Conflict could sideline RBA on payments merger

George Lekakis

In December 2019 RBA Governor Philip Lowe spelt out some of the rationale for consolidating Australia’s three domestic payments schemes – BPay, Eftpos and the New Payments Platform.

According to Lowe, there was “a public interest” case for a merger because common shareholders of the domestic schemes had indicated to the regulator they faced conflicting investment demands from each of the businesses.

Banking Day understands that a formal application to consolidate the schemes will be submitted to the ACCC this morning, with the respective boards of the merger candidates arguing their proposed union will also benefit Australian consumers and small businesses.

The application is one of the most unusual to hit the desk of ACCC boss Rod Sims in his decade-long reign at the competition regulator.

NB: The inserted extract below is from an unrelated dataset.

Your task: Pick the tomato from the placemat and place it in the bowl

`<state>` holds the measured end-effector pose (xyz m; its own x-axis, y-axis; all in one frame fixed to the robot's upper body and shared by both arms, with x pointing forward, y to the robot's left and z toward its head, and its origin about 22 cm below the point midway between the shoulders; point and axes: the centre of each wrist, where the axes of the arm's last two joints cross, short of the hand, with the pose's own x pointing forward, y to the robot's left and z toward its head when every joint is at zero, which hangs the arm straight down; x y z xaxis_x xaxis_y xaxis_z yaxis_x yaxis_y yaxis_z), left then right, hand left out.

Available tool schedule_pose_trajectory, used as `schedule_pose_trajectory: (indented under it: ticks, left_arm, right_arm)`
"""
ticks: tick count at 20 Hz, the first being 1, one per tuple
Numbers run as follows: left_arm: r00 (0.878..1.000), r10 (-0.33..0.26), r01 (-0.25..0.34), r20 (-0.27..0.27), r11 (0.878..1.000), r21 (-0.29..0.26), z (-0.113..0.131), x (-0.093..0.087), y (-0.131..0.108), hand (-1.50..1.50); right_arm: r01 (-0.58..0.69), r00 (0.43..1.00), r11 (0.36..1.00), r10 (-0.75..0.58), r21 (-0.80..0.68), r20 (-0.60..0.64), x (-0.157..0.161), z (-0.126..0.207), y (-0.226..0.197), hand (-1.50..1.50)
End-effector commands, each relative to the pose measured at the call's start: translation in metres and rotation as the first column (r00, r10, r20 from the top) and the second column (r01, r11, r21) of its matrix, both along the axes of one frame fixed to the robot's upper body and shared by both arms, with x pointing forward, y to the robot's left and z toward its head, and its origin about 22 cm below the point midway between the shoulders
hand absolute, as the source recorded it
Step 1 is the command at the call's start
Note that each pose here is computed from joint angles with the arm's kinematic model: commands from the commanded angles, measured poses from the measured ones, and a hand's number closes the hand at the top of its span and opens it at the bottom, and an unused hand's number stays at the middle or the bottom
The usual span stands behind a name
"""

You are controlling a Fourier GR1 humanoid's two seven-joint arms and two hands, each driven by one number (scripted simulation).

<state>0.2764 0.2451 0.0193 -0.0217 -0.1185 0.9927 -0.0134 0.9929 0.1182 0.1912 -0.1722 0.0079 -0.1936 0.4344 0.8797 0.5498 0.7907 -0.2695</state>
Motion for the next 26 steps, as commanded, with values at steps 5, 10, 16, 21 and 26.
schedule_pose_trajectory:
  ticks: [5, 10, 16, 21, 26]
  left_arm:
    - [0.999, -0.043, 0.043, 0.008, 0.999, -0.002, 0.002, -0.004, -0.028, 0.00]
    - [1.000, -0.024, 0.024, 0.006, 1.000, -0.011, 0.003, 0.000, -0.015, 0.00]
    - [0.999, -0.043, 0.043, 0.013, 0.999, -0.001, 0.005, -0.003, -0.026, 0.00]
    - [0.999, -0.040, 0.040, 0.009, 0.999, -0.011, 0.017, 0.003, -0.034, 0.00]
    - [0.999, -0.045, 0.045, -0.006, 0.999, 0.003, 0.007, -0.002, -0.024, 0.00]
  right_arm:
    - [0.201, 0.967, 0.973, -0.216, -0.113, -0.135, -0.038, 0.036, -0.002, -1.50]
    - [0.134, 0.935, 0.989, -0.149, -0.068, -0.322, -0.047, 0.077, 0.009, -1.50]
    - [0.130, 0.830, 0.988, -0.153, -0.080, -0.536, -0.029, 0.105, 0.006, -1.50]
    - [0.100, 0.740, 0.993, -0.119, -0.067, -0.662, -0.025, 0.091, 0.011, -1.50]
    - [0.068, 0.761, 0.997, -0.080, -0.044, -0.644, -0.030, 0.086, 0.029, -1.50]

Normally the ACCC would be expected to tap the RBA’s expertise to assess the merits of any planned merger in the payments market, but that practice might have to be shelved in this case.

That’s because the RBA is a shareholder of the NPP and holds a vested interest in the proposed transaction getting approved.

Since Lowe first floated the case for a merger, the proposal has attracted sustained opposition from small business groups.

From the ACCC’s perspective this might mean the RBA is now wedged by a conflict of interest that ostensibly compromises its role as the nation’s payments regulator.

The merger proposal is also unusual because each of the schemes are essentially controlled by four common bank shareholders – Westpac, CBA, NAB and ANZ.

Together, the major banks have poured hundreds of millions into the development of the NPP and are now trying to rework its business case to justify the investment.

The strategic problem for the banks is that the NPP is generating losses and facing competitive threats from the other schemes in a raft of digital payments markets.

The Eftpos-owned Beem It app competes directly against the NPP’s peer to peer instant payments service.

Moreover, Eftpos last week added a new “digital deposit and withdrawal” capability to the Beem It app, which means it is marketing similar use cases to NPP’s soon-to-be-launched mandated payment service.

The Eftpos announcement shows that Beem It is being recalibrated to compete against NPP in third party payment initiation – a new capability the NPP says is the most heavily requested by users of its service.

The three merger candidates are also developing separately branded digital identity services that they each hope will become benchmark verification tools for ecommerce in Australia.

Another area of emerging competition between the schemes is in QR Code payments.
As a result of these observable competitive tensions, the boards and shareholders of the schemes face an uphill battle to win ACCC approval.

Combining the schemes is probably a rational response on the part of their common owners – the banks - who are understandably reluctant to sponsor what they see as the schemes’ “conflicting demands” for capital to fund service duplication.

While Governor Lowe has highlighted this dilemma as a public interest argument in favour of a merger, it is debatable whether it alone would be enough to sway the ACCC.

Merger applications are normally assessed on their immediate or likely impacts on competition in specific product markets.

The loss of competitive tension between the respective schemes in established and emerging digital payments markets seems a likely outcome of the deal getting a green light.
Such a prospect might be too much for the ACCC to stomach.

However, the ACCC might also need to test the major banks’ claims that each of the schemes are making conflicting demands for capital to support unsustainable business cases.

That claim could be tested by inspecting the most recent financial reports of each of the schemes.

After almost a decade of ceding market share to the Visa and Mastercard, Eftpos is again generating healthy profits and looks poised to increase earnings this year as more retailers demand least cost routing services from their acquiring banks.

As things now stand, Eftpos seems to be a self-sustaining business while NPP forages for commercial viability.

This might indicate that NPP is more desperate for a merger.

“If you look at the NPP’s strategic roadmap they are basically using their platform to replace EFT payments,” says McLean Roche payments expert, Grant Halverson.

“While they talk a good story they can’t escape the fact they are presently engaged in facilitating high value transactions that attract low revenue.”

Small business groups, such as COSBOA and the Master Grocers Association don’t want the merger to proceed and are stepping up their campaign for banks to support Eftpos’ entry into the contactless payments market.

COSBOA chair Mark McKenzie is sceptical that a union of the schemes would preserve Eftpos’ pricing strategy in debit processing.

“Eftpos and least cost routing have been a bit a saviour for small businesses,” McKenzie says.

“Our concern is that Eftpos’ presence in the contactless debit market could be watered down under a governance structure where the three schemes report to a common board.”